A giant hello and salutations from Notes From Underground.
It has been quite a long time since I have sat down to write about the state of things, but it is not because I haven’t been working. In fact, I have recorded numerous podcasts with the Financial Repression Authority over the last six weeks, sitting down with David Rosenberg, Michael Every and Kevin Muir. Links are below for your listening pleasure.
- Click here to listen to the podcast with Michael Every
- Click here to listen to the podcast with Kevin Muir
- Click here to listen to the podcast with David Rosenberg
Over the weekend, Financial Repression Authority’s Richard Bonugli reposted a podcast from January 19, 2023 in which we sat with Louis Gave and discussed the positive outlook for Japanese equity markets.
There has been a great deal taking place in global macro but in terms of market-shaking events there has been nothing new.
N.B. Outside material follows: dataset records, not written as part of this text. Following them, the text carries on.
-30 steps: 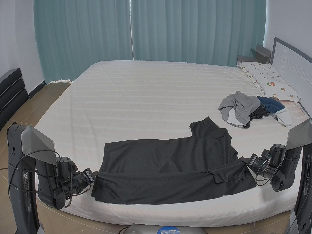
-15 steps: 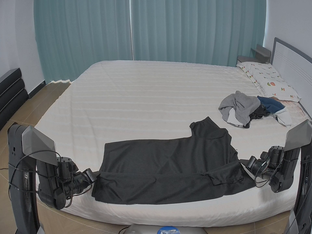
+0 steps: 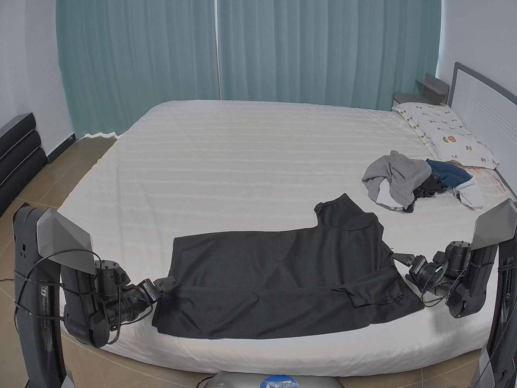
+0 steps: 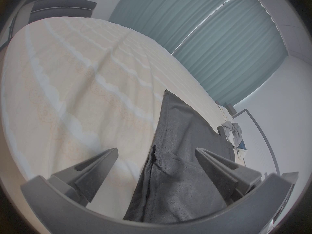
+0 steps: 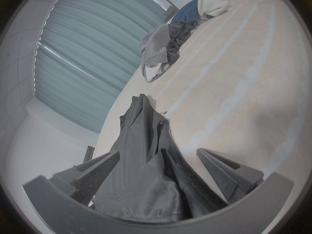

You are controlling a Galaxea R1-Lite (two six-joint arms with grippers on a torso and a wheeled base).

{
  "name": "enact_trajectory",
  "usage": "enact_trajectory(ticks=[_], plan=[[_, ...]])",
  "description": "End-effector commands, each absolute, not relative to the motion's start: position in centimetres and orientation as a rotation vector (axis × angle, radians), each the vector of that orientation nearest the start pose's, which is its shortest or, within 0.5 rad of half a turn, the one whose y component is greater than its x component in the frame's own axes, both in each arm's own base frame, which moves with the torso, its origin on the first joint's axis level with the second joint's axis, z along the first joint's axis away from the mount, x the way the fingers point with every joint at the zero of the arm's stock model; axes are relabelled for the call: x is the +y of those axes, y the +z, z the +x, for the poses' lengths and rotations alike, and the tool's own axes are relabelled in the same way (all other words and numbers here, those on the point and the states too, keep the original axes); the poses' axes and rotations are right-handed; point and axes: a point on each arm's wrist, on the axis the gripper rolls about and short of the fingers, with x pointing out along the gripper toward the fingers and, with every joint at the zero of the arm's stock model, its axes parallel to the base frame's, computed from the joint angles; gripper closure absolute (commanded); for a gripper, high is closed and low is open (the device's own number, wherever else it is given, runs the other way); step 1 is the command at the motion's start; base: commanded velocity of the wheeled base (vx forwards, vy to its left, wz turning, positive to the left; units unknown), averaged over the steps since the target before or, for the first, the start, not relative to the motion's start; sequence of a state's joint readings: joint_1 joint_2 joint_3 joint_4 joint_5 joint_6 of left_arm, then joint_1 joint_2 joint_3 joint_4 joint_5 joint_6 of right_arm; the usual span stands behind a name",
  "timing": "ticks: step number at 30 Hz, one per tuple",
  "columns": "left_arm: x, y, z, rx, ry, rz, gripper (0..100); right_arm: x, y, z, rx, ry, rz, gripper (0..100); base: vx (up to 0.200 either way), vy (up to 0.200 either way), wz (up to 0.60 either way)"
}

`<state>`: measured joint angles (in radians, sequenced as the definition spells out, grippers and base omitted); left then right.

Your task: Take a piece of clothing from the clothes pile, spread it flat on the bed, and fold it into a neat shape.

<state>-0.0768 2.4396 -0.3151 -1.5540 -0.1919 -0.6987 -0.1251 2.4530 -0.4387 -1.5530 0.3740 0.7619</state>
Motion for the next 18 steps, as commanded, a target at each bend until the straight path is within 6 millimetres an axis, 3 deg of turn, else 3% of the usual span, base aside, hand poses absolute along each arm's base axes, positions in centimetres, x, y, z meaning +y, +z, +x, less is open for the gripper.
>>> enact_trajectory(ticks=[1,5,14,18], plan=[[-2.58,-4.71,28.64,0.625,-0.045,-0.739,0,-3.59,-4.38,31.71,0.503,0.066,0.887,0,0.0,0.0,0.0],[-2.89,-4.68,28.58,0.63,-0.047,-0.758,0,-3.57,-4.52,31.54,0.52,0.084,0.897,0,0.0,0.0,0.0],[-3.18,-4.74,28.47,0.638,-0.052,-0.755,0,-3.6,-4.63,31.48,0.524,0.082,0.9,0,0.0,-0.2,0.0],[-3.16,-4.48,28.51,0.626,-0.047,-0.754,0,-3.6,-4.63,31.48,0.524,0.082,0.9,0,0.0,0.0,0.0]])
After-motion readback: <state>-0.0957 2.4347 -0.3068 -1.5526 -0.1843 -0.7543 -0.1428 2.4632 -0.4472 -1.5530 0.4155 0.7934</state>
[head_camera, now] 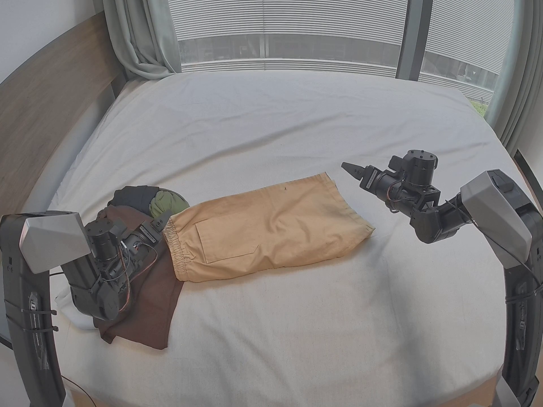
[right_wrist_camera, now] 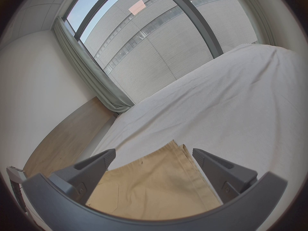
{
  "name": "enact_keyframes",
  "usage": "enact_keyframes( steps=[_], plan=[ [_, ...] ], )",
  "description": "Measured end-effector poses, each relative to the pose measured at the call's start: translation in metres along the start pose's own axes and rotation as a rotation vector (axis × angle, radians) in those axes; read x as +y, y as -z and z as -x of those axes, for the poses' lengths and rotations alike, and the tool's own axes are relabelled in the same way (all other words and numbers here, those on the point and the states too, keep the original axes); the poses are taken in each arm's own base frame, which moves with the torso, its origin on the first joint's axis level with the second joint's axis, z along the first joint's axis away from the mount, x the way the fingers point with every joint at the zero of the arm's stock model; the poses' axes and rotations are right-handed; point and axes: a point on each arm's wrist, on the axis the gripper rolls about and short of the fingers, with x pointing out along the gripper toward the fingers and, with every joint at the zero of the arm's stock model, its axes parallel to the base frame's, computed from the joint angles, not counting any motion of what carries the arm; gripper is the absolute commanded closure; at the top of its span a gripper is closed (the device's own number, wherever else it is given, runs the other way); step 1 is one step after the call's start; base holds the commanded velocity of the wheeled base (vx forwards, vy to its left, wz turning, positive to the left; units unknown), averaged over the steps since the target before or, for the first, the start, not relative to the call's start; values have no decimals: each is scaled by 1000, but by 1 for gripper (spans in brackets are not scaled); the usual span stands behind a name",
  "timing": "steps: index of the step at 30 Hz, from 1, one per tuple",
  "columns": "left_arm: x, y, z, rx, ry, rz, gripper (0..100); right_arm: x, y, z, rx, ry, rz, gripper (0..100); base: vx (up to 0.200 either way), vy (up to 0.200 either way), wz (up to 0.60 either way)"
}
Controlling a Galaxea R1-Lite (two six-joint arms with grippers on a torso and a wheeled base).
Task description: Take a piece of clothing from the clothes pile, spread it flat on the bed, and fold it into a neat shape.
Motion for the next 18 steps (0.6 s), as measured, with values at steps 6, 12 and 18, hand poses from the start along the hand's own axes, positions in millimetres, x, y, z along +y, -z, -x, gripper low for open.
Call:
enact_keyframes(
  steps=[6, 12, 18],
  plan=[
    [-8, -1, 6, 9, 10, 0, 0, 3, 8, 17, 48, 40, -12, 0, 0, 0, 0],
    [-23, -1, 14, 20, 37, -4, 0, 0, 21, 38, 97, 92, -24, 0, 0, 0, 0],
    [-35, 3, 20, 41, 61, -12, 0, -5, 32, 54, 123, 122, -32, 0, 0, 0, 0]
  ],
)
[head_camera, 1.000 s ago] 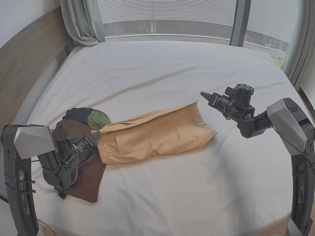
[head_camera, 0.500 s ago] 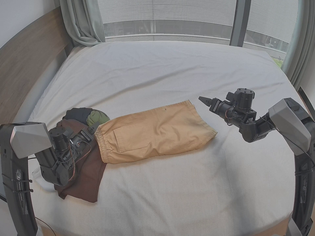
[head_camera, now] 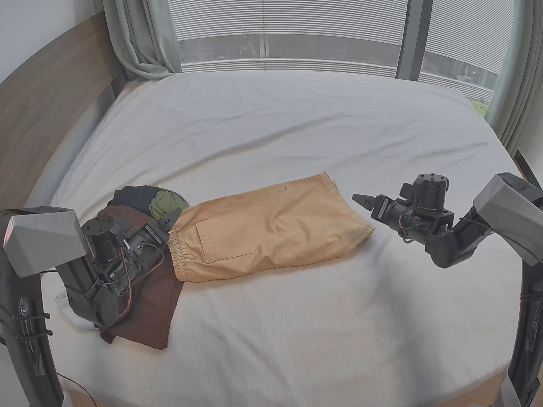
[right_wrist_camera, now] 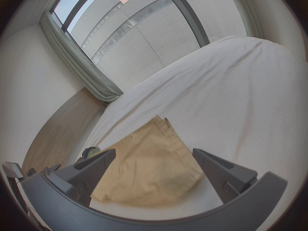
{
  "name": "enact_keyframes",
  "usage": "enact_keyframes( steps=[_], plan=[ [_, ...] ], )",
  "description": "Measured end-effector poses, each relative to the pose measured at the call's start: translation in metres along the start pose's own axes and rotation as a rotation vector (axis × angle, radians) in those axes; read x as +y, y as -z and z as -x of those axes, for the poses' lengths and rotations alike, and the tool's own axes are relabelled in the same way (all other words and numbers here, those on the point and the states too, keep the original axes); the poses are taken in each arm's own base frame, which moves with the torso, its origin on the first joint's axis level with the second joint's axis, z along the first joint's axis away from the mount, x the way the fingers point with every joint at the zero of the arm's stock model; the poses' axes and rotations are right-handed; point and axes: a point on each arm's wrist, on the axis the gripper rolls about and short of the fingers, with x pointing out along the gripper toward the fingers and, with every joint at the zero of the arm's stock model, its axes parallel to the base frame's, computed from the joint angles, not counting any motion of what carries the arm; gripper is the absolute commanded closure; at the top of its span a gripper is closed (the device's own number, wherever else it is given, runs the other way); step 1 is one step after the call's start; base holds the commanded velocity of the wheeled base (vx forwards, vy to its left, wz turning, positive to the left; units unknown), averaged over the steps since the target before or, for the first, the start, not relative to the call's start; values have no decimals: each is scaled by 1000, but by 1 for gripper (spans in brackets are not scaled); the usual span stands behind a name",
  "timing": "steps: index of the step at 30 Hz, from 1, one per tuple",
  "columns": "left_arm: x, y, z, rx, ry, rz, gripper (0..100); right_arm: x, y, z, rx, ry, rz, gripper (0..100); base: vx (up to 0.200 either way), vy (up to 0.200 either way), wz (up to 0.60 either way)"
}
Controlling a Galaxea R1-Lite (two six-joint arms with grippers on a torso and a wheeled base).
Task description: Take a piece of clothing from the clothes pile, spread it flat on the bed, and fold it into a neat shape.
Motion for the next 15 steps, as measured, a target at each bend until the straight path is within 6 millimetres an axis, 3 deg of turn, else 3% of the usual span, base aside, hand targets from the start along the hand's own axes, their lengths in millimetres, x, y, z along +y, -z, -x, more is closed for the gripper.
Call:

The most interesting situation is the continued weakening of the YEN as the CHF/YEN is making a run at the all-time high of 159.08 made in December 1979. (Editors’ note: It reached 159.20 when the markets reopened on Sunday night.) The EURO/YEN is also very strong as the most important cross in the G-7 world is back to levels seen in September 2008. The weakness in the Japanese currency is helping push the NIKKEI and TOPIX to levels not seen in 33 years.
In my opinion, the BOJ/MOF have to be careful not to let the Japanese financial community experience another equity bubble as the UEDA-led BOJ has decided yet again to keep rates unchanged and the overnight rate negative. There is a great deal involved with the weak YEN, especially as it gives the Japanese a great competitive edge versus Germany, its main export competitor.
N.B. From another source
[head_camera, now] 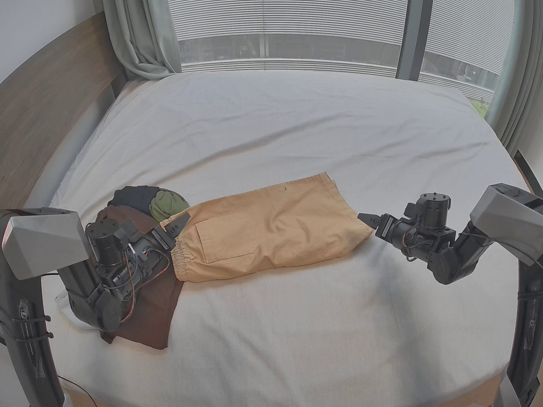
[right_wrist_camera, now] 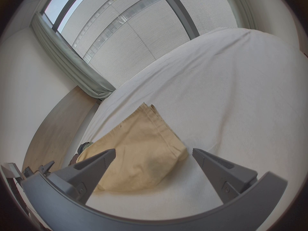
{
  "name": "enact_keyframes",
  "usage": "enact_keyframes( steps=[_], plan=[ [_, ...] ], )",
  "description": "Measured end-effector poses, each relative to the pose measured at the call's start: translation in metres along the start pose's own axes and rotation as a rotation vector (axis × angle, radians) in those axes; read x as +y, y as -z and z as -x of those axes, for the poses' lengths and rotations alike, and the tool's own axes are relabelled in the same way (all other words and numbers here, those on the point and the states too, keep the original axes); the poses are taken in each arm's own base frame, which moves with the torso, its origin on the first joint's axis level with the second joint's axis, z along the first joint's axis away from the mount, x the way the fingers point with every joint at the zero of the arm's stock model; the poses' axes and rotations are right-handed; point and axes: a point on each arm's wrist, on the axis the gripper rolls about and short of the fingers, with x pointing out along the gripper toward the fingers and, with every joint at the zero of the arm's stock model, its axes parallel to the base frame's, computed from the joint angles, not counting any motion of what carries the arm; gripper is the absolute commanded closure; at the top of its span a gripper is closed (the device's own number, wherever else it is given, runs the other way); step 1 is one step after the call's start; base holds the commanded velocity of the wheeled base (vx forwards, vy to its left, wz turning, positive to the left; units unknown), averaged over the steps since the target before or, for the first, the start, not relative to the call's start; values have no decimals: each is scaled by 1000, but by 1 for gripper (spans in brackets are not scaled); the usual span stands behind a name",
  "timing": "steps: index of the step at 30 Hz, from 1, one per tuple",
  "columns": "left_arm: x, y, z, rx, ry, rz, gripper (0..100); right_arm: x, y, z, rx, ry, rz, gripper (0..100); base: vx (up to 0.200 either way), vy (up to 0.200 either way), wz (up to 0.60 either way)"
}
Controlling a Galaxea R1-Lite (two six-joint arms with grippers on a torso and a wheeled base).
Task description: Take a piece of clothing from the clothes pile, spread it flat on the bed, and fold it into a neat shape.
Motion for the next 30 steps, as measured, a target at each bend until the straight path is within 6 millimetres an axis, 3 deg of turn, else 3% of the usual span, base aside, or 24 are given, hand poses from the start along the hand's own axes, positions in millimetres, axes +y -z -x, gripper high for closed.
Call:
enact_keyframes(
  steps=[16, 30],
  plan=[
    [1, 4, 1, 14, -7, -23, 0, -17, 33, -20, 43, 11, -43, 0, 0, 0, 0],
    [2, 5, 1, 19, -11, -21, 0, -14, 47, -54, 15, 0, -38, 0, 0, 0, 0]
  ],
)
Also, as Louis Gave and I discussed in January, the Japanese move to up its defense spending provides Japan with the ability to begin competing with US defense industry corporations. The question that turns over in my mind: Is the G7 led by the U.S. allowing the Japanese to weaken its currency as it attempts to reshore strategic business away from China to other Asian locations? Japan has the ability to leverage a WEAK YEN to begin a significant competitor to all comers in the global cheap market.
On Friday, the U.S. TREASURY issued its report on major trading partners designated as CURRENCY MANIPULATORS. None were cited as manipulators but Switzerland was added to “monitoring list.” In lieu of the current level of all the YEN crosses I would claim that the Treasury report is UNADULTERATED BULL. The Swiss are a very small trade participant compared to the Japanese, so Janet Yellen ought to just do the math.
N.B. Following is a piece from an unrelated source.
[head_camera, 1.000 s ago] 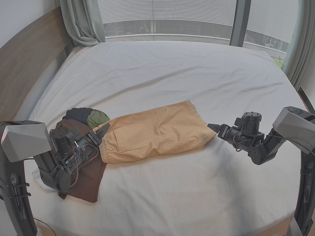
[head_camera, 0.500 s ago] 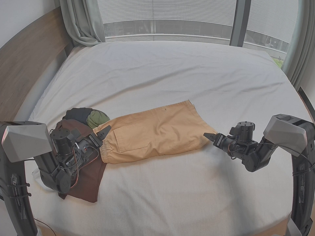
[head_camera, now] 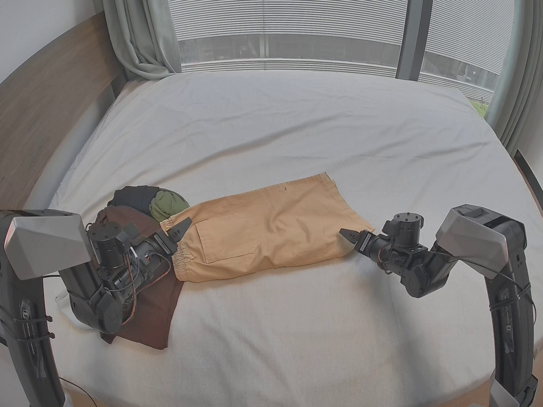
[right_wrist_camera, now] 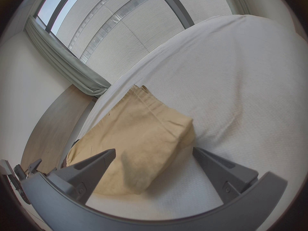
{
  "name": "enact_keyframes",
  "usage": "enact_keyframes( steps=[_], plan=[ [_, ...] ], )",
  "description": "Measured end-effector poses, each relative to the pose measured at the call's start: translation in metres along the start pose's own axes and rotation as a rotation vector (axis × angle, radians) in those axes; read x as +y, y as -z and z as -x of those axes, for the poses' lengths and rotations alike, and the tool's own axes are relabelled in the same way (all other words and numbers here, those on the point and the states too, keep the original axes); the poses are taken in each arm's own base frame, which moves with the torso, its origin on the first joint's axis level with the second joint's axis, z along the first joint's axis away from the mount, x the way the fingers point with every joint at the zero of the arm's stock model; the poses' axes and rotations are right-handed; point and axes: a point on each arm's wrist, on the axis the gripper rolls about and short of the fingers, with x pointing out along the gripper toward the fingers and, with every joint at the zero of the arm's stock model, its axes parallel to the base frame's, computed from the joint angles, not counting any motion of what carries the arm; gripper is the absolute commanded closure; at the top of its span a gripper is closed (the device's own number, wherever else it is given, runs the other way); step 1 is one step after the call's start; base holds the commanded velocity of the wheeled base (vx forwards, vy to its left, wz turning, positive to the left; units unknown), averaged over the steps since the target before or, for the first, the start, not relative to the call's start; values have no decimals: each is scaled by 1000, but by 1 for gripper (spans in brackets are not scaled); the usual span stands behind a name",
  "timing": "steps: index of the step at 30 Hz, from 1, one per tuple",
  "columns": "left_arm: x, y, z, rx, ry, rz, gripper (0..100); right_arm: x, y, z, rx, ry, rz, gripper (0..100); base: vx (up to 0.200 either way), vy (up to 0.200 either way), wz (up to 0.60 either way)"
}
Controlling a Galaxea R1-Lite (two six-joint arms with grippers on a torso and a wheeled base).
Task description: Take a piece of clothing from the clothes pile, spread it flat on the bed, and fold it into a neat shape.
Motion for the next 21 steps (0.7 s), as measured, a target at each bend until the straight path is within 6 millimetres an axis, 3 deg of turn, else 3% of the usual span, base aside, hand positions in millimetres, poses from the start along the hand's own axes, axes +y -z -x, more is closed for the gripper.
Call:
enact_keyframes(
  steps=[12, 13, 21],
  plan=[
    [3, 1, -1, 3, -7, 1, 0, 8, 7, -19, -27, -41, -90, 0, 0, 0, 0],
    [3, 1, -1, 3, -7, 1, 0, 7, 8, -20, -26, -41, -91, 100, 0, 0, 0],
    [4, 2, -1, 4, -9, 1, 0, 5, 13, -21, -11, -32, -95, 100, 0, 0, 0]
  ],
)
Complicating the YEN situation was the ECB report, which Bloomberg News and Reuters covered on June 2. The ECB publication noted that a shift away from the low interest rate environment in Japan could test the resilience of global bond markets, while also arguing that higher that higher rates at home could lead to a repatriation of vast sums held by Japanese investors overseas.
This is going to give us lots to digest as we head into the second half of 2023.
As usual I remind readers that the basis of NOTES FROM UNDERGROUND is that 2+2=5 is also a beautiful thing. Enjoy the podcasts and I will hopefully post one this week on global-macro and energy with Doomberg, plus a few other guests.